→ **Requirement**
Whenever a line of the records below contains the word "pinch", copy that line.

________________________

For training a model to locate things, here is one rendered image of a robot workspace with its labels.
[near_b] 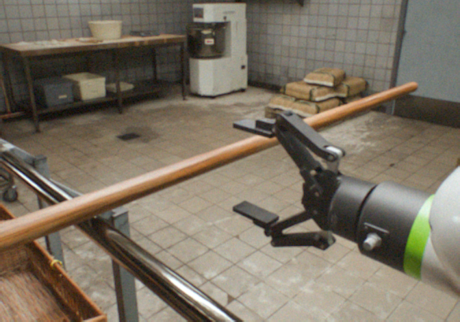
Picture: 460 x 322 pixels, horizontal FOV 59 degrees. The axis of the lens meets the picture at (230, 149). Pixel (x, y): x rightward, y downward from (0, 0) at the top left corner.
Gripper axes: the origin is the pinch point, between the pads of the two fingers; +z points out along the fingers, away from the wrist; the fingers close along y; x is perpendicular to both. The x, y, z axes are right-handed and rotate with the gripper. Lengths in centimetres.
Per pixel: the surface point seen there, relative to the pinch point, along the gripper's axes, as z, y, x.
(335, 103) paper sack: 195, 93, 373
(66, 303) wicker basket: 60, 57, -8
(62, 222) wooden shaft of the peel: 4.2, 0.0, -26.2
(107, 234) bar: 1.1, 1.9, -22.5
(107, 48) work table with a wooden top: 413, 35, 213
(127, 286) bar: 40, 45, 1
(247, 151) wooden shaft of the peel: 4.3, -0.1, 5.5
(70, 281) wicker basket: 53, 46, -8

________________________

→ **Exercise result**
Gripper axes: the origin is the pinch point, between the pads of the two fingers; +z points out along the fingers, away from the wrist; the fingers close along y; x is perpendicular to both. The x, y, z axes are right-handed and rotate with the gripper. Lengths in centimetres.
Per pixel: the surface point seen there, relative to the pinch point, along the gripper's axes, as z, y, x.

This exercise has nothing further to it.